Take the data below and extract the lines from the one with "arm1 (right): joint" to the one with "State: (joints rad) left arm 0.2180", inclusive, exactly as written.

··········

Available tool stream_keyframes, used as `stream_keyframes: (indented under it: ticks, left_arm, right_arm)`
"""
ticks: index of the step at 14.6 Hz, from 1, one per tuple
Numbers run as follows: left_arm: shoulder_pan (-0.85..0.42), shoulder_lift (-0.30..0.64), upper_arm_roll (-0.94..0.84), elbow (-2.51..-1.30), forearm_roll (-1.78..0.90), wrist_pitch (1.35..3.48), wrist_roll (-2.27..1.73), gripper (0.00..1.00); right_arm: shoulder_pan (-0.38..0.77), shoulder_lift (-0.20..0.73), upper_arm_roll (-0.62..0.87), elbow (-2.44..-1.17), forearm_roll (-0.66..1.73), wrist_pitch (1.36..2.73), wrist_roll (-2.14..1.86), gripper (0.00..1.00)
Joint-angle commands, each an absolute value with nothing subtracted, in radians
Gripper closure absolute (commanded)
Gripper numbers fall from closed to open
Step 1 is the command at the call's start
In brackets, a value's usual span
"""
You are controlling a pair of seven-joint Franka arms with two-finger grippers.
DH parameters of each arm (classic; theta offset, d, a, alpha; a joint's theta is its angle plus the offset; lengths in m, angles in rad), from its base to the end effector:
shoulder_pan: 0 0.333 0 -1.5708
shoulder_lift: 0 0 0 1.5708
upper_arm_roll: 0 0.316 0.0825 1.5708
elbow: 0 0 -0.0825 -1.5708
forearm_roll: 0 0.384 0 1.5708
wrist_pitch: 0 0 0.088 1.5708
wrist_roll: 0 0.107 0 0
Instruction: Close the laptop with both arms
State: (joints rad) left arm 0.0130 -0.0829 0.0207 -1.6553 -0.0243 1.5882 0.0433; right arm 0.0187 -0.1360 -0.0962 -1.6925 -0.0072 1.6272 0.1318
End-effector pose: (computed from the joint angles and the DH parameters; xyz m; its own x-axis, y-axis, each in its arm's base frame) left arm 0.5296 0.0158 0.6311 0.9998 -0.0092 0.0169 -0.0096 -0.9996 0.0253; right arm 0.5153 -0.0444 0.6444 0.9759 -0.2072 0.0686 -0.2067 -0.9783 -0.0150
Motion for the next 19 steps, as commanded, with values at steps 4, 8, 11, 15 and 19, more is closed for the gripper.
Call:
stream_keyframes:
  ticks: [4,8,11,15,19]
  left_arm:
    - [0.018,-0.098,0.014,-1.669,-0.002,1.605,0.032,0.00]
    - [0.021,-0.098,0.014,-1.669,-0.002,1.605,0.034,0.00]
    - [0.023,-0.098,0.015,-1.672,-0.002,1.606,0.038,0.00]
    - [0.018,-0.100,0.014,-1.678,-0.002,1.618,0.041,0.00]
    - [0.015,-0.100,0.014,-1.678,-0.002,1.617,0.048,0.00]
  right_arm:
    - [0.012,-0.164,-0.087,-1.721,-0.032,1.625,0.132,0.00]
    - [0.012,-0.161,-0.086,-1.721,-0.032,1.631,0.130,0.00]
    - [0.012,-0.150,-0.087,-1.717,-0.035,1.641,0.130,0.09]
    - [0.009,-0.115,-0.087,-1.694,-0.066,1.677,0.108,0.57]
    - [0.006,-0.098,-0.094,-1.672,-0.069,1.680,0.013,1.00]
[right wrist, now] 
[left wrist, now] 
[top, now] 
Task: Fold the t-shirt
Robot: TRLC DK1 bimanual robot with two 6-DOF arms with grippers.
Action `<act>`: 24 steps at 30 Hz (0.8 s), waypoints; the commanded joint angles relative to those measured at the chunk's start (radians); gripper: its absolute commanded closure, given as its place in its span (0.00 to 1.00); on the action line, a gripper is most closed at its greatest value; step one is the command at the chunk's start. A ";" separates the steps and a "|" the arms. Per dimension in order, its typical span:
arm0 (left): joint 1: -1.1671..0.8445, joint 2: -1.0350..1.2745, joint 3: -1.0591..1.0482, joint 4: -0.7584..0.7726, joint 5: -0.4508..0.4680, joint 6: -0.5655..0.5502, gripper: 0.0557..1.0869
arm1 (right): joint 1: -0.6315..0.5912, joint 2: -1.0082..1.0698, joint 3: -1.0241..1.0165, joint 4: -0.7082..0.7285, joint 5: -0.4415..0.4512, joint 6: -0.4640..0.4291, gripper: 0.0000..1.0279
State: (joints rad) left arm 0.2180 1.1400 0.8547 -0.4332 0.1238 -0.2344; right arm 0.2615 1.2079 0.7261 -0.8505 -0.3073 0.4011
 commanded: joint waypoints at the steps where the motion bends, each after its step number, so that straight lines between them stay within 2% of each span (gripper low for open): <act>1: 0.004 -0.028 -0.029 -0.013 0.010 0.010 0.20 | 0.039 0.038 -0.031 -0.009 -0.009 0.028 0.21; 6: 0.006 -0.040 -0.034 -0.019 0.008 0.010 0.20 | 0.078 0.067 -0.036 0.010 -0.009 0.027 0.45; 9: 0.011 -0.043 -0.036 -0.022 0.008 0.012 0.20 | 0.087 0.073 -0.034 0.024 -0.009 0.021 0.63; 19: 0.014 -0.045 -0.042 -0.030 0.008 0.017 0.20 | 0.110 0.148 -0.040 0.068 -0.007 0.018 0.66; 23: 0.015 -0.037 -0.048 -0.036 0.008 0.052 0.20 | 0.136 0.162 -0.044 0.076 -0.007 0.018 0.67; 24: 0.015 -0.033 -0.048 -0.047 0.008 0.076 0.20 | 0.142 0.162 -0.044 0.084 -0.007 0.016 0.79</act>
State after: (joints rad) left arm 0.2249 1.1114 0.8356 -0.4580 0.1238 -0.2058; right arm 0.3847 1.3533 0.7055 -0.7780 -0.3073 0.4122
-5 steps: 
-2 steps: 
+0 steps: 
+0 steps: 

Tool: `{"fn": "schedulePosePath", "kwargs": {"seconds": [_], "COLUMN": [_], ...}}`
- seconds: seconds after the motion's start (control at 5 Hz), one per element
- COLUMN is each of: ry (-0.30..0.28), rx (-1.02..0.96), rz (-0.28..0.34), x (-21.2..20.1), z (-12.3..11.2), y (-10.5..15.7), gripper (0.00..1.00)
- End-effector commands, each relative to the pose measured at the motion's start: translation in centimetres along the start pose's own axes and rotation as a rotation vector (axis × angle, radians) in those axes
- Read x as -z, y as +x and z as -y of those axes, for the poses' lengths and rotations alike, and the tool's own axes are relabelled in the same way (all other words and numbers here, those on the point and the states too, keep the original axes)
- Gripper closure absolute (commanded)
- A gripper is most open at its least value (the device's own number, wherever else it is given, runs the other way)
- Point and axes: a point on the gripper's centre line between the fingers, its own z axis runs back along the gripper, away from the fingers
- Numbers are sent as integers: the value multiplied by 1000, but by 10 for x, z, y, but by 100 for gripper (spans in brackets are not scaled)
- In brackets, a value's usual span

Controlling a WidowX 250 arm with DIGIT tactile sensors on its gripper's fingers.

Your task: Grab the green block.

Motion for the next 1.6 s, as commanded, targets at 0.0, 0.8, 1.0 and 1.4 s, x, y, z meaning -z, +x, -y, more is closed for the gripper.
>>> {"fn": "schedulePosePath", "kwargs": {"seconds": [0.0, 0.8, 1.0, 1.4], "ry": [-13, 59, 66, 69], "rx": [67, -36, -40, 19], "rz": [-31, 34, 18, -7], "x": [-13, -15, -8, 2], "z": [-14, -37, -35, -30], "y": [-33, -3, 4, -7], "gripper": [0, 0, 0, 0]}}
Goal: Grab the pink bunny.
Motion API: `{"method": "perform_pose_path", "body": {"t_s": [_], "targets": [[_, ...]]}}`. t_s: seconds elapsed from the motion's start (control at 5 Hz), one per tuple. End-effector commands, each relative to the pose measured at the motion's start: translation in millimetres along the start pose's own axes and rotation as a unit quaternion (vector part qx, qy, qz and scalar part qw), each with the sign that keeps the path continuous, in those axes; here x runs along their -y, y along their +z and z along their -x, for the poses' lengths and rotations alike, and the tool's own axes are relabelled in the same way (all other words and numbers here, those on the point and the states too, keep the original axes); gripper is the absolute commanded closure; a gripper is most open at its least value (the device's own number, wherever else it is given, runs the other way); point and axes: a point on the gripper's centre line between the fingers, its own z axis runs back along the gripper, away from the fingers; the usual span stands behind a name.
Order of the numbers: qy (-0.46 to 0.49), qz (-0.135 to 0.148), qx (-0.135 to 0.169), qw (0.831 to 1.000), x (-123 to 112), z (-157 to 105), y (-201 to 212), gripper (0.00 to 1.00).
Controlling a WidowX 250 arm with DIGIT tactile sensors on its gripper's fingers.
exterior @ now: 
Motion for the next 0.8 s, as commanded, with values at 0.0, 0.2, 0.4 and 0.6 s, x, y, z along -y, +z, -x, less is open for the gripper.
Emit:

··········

- **Exercise response**:
arm1 (right): joint 1: -0.6315..0.5912, joint 2: -1.0082..1.0698, joint 3: -1.0241..1.0165, joint 4: -0.7082..0.7285, joint 5: -0.4415..0.4512, joint 6: -0.4640..0.4291, gripper: 0.0000..1.0279
State: (joints rad) left arm 0.2180 1.1400 0.8547 -0.4332 0.1238 -0.2344; right arm 0.2615 1.2079 0.7261 -0.8505 -0.3073 0.4011

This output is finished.